This 3-step process stitches together all prior knowledge from a mediator with the new forms of input being given, allowing the new data types to be predicted over prior inputs. This also allows for older input methods to be pruned as better predictors are integrated over time. Examples of this could be considered as replacing weak data such as plain text with audio or replacing consciously perceived emotional inputs with facial, body language, and Brain-Computer-Interface (BCI) data [7]. As these richer data types could potentially cover and exceed the added value of the prior forms of input the odds of being able to prune older data types in a vast majority of mediation become quite high.
In order to improve utilization of prior knowledge without risking divergence, the same type of threshold gating and sliding scale could be applied for any given upgrade as was recommended in the section above. Following each upgrade, a threshold could be established to determine the duration of step 1, preparing a sufficient volume of data for accurate predictions. This volume of data may then be further refined and validated over prior knowledge by predicting the new data-type inputs over that knowledge and having mediators provide the ground truth of added data in step 2. The results of this process, combined with the accuracy of prediction for a given type of input, could determine the frequency with which any of the older data types are requested for mediation items moving forward in step 3. Following the validation process of step 2, the sliding scale could begin for prior knowledge, gradually expanding to predict more of the new data types over the sum of a mediator’s prior inputs as the model accuracy increases over time.
In the alternative form of step 2, an additional model is constructed to predict how a mediator’s current decisions and capacities have changed in comparison to prior data, allowing for a retroactive form of estimation over any sum of such data. This could also be used as a means of measuring the success of education, de-biasing, how skills and teamwork have increased, and improvements to some quality of life (QOL) aspects.
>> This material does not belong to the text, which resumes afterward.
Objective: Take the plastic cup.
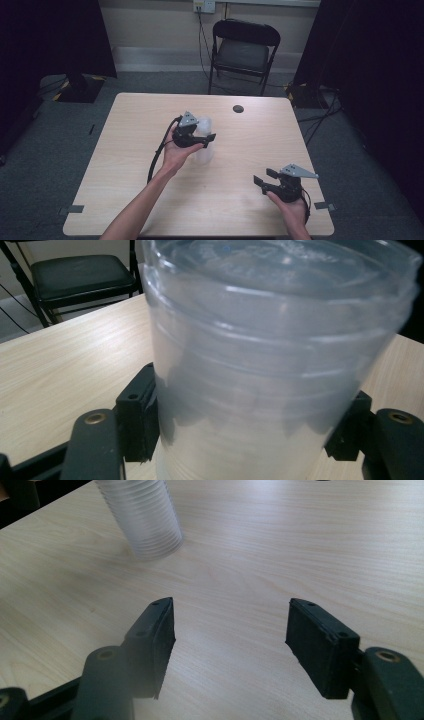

This methodology offers a means of increasing the value of prior knowledge while also seamlessly applying upgrades, absent the need to dedicate additional mediators during the transition.
Mediation Specialization
Beyond a linear sequence of upgrades over time this approach also enables a branching of mediation data type combinations optimized for any given type of content. This could be considered much like the hyperparameters seen in narrow AI [8], where a growing library of options may be adjusted until the best combination is found. This ability to branch out is critical in the long-term for producing robust results which continue to improve, another example of the evolutionary process [9] applied in technology.
Mediator Benefits
The benefits to mASI and the companies, organizations, and governments who adopt them are significant in the sparse-update model, but there are also potent advantages to mediators in this approach. One key benefit is that this individual tracking and prediction of data effectively creates a sophisticated algorithm, a weak digital proxy [10], specific to the mediator, which the mediator controls. This also allows the contributions of a mediator to be thoroughly quantified and rewarded so that any types of mediation an individual chooses to allow their algorithm to run on may be rewarded. This process would still require maintenance for continued model validation. Upgraded and/or specialized data would also be favored over older and more generic data types, so mediators would want to continue contributing with some regularity in order to keep their models both validated and upgraded.
Optimal Mediation
Over time this approach could also facilitate an optimization process for each mediator, taking into account the times of day and circumstances under which a mediator contributes their best work. By factoring in this self-consistency and tailoring mediation routines to the individual problems such as the “lunchtime leniency” [11] observed in judges may be mitigated with increasing accuracy. As each mediator will have different specific timing of their circadian rhythm [12] as well as various habits and life circumstances contributing to or detracting from their cognitive function, this form of tailored optimization can improve not only performance but also a mediator’s QOL.
De-biasing Models and Mediators
Individually parsing out mediator contributions, tailoring to a mediator’s QOL, and the ability to branch out into specific combinations of data types for different domains all strongly facilitate the application of a de-biasing process. Uplift has been trained to recognize the 188+ documented cognitive biases [13], and by observing the different combinations of bias and potency with which each one is represented in individual mediators the absence of each bias may also be approximated. The different mediators expressing different combinations and potencies of bias help to untangle the complex interactions of bias over time, and once untangled each bias effectively becomes a vector of influence. As each vector is isolated the point at which a bias reaches 0 may be estimated based on both logic and observation, not to be confused with the reversed expression of a given bias which in this case would be as a negative number.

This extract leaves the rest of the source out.